In this group of bulbuls, on the island of Borneo there are four different species, all very much alike in their overall plumage and in their song, so something else is acting as a barrier to hybridization. The four species are:
  • Cream-vented bulbul, P. simplex (red-eyed form).
  • Cream-eyed bulbul, P. pseudosimplex (cream eyes).
  • Red-eyed bulbul, P. brunneus (orange or two-toned iris (red at the edge and orange towards the centre)).
  • Spectacled bulbul, P. erythropthalmos (dark red iris surrounded by an eye-ring of yellow skin).

This is highly suggestive that eye colour plays a major part on maintaining speciation and is a fascinating and interesting example of what an evolutionary process can produce.

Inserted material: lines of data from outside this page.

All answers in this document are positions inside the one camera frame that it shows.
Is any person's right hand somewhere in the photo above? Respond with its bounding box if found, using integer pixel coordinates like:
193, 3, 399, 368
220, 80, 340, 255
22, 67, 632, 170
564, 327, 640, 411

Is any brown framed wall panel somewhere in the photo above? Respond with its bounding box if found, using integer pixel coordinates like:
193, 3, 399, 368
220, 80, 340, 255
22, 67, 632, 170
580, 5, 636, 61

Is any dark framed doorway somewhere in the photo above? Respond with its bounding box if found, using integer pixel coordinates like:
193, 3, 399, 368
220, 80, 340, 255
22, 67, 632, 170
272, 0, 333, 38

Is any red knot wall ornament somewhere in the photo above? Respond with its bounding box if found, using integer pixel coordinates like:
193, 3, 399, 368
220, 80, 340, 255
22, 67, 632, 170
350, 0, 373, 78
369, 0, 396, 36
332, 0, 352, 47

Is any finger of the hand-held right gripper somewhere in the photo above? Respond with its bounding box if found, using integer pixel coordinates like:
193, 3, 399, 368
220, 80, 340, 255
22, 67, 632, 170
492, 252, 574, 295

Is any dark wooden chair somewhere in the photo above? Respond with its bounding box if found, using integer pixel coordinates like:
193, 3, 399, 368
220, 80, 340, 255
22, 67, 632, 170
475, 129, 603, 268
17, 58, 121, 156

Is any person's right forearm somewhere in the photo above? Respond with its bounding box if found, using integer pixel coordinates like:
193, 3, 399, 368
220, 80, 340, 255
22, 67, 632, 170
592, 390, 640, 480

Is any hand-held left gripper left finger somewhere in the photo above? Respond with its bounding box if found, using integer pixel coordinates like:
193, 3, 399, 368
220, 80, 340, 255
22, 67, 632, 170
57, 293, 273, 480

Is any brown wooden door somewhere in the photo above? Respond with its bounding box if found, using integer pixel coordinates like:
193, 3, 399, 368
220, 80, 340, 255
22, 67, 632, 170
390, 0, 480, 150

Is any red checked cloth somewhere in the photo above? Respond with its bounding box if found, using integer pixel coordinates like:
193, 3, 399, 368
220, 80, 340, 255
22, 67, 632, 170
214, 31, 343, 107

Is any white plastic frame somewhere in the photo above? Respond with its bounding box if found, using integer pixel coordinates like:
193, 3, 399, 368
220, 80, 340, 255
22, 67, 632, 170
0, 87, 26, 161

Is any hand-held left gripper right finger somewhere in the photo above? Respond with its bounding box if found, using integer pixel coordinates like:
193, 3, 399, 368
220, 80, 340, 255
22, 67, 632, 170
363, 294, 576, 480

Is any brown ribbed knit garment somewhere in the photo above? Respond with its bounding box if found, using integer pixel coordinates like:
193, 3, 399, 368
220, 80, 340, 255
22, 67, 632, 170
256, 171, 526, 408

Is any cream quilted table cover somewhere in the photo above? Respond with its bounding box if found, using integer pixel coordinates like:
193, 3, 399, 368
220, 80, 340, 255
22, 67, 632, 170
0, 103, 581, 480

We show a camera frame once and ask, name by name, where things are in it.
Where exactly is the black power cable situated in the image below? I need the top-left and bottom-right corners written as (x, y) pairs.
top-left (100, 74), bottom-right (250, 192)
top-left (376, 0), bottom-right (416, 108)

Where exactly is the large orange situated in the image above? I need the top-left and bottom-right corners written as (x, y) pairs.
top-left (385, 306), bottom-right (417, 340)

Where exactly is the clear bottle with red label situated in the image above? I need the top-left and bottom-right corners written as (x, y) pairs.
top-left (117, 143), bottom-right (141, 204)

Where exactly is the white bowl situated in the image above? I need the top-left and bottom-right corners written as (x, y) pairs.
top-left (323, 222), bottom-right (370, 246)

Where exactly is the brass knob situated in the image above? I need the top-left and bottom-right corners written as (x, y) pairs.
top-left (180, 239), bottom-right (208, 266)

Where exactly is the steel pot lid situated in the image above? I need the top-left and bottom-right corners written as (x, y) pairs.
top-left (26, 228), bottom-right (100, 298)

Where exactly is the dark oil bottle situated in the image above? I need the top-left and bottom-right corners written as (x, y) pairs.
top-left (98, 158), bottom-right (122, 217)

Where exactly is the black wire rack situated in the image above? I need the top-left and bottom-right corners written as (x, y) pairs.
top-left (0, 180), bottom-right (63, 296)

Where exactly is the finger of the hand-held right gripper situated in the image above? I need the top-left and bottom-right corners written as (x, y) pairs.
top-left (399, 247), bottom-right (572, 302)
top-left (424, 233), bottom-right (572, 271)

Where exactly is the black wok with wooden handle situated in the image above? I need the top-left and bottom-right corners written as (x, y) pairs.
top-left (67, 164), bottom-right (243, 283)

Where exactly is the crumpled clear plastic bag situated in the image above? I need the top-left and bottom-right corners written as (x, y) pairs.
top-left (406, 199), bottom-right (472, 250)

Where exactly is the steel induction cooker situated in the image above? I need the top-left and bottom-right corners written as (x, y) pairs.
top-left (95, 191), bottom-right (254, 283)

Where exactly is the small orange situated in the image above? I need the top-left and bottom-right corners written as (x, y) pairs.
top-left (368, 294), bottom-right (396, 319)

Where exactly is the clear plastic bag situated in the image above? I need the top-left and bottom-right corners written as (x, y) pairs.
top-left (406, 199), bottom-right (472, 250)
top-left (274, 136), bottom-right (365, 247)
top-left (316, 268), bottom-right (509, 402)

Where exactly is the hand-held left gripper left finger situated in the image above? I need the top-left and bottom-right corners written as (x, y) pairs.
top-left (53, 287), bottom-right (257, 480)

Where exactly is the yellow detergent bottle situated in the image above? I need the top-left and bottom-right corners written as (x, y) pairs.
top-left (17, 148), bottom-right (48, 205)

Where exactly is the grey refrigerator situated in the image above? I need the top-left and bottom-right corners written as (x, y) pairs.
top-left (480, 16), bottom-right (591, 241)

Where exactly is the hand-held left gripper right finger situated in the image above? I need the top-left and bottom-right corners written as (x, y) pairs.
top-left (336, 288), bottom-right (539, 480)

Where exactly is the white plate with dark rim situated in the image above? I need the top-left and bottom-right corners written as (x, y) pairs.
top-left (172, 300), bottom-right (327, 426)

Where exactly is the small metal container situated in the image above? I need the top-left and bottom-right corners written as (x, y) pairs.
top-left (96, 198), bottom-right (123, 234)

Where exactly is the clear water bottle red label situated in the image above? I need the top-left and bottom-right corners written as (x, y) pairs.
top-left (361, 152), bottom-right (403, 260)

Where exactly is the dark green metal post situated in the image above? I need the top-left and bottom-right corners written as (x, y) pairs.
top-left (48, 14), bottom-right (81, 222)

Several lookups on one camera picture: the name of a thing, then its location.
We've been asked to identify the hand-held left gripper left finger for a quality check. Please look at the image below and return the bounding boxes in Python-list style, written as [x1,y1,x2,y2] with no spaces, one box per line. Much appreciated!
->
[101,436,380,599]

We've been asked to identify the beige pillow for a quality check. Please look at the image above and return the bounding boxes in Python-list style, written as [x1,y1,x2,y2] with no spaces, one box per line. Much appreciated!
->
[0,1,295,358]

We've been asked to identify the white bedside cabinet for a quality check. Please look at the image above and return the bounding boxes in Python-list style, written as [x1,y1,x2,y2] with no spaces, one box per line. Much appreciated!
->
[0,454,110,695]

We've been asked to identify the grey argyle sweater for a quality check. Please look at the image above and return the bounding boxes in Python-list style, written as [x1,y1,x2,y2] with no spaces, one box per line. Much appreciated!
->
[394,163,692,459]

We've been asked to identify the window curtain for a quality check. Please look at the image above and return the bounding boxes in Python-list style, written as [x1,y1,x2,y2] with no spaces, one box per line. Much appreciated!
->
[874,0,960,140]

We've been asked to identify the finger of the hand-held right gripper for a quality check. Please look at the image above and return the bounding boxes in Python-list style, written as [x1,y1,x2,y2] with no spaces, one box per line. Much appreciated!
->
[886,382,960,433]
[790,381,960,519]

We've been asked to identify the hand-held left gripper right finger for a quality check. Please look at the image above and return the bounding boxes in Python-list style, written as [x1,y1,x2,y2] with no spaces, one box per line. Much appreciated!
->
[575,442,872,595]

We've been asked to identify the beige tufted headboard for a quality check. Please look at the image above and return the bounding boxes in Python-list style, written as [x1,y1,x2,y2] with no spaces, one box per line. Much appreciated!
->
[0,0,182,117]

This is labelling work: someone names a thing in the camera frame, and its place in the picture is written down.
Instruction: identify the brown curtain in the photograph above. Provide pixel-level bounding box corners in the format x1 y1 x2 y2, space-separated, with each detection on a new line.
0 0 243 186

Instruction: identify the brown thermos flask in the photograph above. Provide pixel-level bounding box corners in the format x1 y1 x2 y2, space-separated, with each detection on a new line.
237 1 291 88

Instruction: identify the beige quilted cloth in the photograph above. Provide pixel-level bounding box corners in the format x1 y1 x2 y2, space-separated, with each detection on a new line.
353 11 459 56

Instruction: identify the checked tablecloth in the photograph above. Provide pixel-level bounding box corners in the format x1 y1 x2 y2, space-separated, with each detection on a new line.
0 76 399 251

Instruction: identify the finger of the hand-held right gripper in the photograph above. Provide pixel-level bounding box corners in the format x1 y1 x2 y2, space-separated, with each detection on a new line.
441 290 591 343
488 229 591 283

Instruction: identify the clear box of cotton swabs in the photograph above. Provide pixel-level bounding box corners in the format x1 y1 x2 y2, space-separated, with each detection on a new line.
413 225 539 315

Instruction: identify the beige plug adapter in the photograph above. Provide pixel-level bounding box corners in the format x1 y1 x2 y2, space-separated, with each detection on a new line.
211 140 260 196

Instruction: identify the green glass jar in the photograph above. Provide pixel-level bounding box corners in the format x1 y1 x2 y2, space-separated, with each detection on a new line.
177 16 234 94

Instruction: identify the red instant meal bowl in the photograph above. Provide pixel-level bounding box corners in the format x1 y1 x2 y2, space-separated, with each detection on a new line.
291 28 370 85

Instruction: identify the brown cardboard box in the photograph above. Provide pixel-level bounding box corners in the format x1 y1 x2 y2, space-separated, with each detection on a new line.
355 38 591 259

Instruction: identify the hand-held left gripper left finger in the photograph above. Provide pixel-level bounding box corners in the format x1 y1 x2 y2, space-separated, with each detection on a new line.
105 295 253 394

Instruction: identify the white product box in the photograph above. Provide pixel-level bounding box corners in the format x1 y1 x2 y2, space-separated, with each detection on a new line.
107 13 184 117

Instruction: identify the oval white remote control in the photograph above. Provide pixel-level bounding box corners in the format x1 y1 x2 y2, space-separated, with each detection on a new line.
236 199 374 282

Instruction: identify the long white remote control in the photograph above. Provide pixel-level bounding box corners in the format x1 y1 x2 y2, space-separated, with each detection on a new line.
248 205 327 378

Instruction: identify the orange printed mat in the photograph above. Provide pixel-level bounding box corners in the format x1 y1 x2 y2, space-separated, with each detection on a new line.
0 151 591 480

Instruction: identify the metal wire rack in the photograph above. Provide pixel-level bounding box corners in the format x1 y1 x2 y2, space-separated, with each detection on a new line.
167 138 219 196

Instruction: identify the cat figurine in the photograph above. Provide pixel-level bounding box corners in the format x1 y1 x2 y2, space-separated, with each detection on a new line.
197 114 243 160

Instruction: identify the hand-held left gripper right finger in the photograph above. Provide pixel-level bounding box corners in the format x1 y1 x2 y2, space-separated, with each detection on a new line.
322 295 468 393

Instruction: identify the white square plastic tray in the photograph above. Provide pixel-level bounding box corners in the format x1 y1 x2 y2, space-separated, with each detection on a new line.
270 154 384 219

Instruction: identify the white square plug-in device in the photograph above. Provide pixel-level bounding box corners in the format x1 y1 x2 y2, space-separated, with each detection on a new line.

In this case there was a diversity which was not even apparent to us until DNA analysis showed there to be a species of which we were unaware. To the four Bornean species of bulbul the difference between them was obvious.

It is impossible to see this rationally as the work of an intelligence. Even if there was a purpose in creating four different species of bulbul on one island, all with very similar plumage and song, why create them so they can interbreed and then have to create a system such as subtly different eye colours to prevent it? Invoking some explained and unexplainable mysterious purpose behind such an apparently stupid design renders ID utterly useless as an explanation.